Nvidia Ampere Discussion [2020-05-14]

According to Nvidia, they provide the same accuracy in training. From here:
https://blogs.nvidia.com/blog/2020/05/14/tensorfloat-32-precision-format/

In fact, I have the results of Nvidia comparison between FP32 and TF32. Not sure I can share since I don't see it anywhere online, but I can say that the networks trained using TF32 have the same accuracy than FP32. For AI, TF32 is really a safe replacement for FP32 with a huge speedup in performance
AI training - probably yes, since that is what it was designed to do well. But this line of discussion started around the usefulness for scientifc HPC applications.

Apart from that: Tensor cores are massive MMA arrays, they cannot do anything else, AFAIK, for example they do not have the SFUs in the traditional cores.
 
AI training - probably yes, since that is what it was designed to do well. But this line of discussion started around the usefulness for scientifc HPC applications.
Once more, FP64 Tensor format is designed for HPC simulation workloads as well as AI training. NVIDIA is encouraging developers to migrate their HPC code to the new format.

"With FP64 and other new features, the A100 GPUs based on the NVIDIA Ampere architecture become a flexible platform for simulations, as well as AI inference and training — the entire workflow for modern HPC. That capability will drive developers to migrate simulation codes to the A100.

Users can call new CUDA-X libraries to access FP64 acceleration in the A100. Under the hood, these GPUs are packed with third-generation Tensor Cores that support DMMA, a new mode that accelerates double-precision matrix multiply-accumulate operations.

A single DMMA job uses one computer instruction to replace eight traditional FP64 instructions. As a result, the A100 crunches FP64 math faster than other chips with less work, saving not only time and power but precious memory and I/O bandwidth as well.

We refer to this new capability as Double-Precision Tensor Cores."
https://agenparl.eu/double-precision-tensor-cores-speed-high-performance-computing/
 
Once more, FP64 Tensor format is designed for HPC simulation workloads as well as AI training. NVIDIA is encouraging developers to migrate their HPC code to the new format.
What is FP64 Tensor Format? For scientific, it has to be IEEE754 FP64.
 
What is FP64 Tensor Format? For scientific, it has to be IEEE754 FP64.
It is.

the A100 Tensor Core includes new IEEE-compliant FP64 processing that delivers 2.5x the FP64 performance of V100.

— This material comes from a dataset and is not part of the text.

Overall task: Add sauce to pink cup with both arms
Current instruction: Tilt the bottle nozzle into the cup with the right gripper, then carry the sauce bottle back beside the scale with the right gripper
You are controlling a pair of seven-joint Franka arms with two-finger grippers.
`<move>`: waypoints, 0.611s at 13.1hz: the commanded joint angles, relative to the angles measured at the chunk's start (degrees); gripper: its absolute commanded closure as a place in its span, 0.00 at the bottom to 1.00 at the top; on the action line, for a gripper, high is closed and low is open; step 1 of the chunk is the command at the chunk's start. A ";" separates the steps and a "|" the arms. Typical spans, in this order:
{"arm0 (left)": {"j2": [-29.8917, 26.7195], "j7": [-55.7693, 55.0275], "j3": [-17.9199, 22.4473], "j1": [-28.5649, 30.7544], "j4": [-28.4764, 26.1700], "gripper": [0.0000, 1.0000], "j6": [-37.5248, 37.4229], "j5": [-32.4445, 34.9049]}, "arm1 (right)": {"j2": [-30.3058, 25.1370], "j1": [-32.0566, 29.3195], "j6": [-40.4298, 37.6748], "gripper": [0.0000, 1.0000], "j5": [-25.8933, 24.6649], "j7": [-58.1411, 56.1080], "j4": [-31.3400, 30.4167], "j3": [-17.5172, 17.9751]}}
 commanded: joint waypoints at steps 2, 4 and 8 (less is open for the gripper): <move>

To meet the rapidly growing compute needs of HPC computing, the A100 GPU supports Tensor operations that accelerate IEEE-compliant FP64 computations, delivering up to 2.5x the FP64 performance of the NVIDIA Tesla V100 GPU.
https://devblogs.nvidia.com/nvidia-ampere-architecture-in-depth/
 
Peak FP64 is 9.7 FLOPs, not 19.5.

19.5TF FP64 is for deep learning training.

They are not for DL only. They are just matrix on matrix multiplication instead of "scalar", so their use may (or may not) be more limited, depending on the requirements of the aplication. My remark comes after a stream of posts talking about how matrix on matrix multiplication can actually be useful in HPC in some/most cases. Which is something that I wouldn't know first hand, but if it is, then my remark follows: A100 offers 19.5 Tflops of FP64.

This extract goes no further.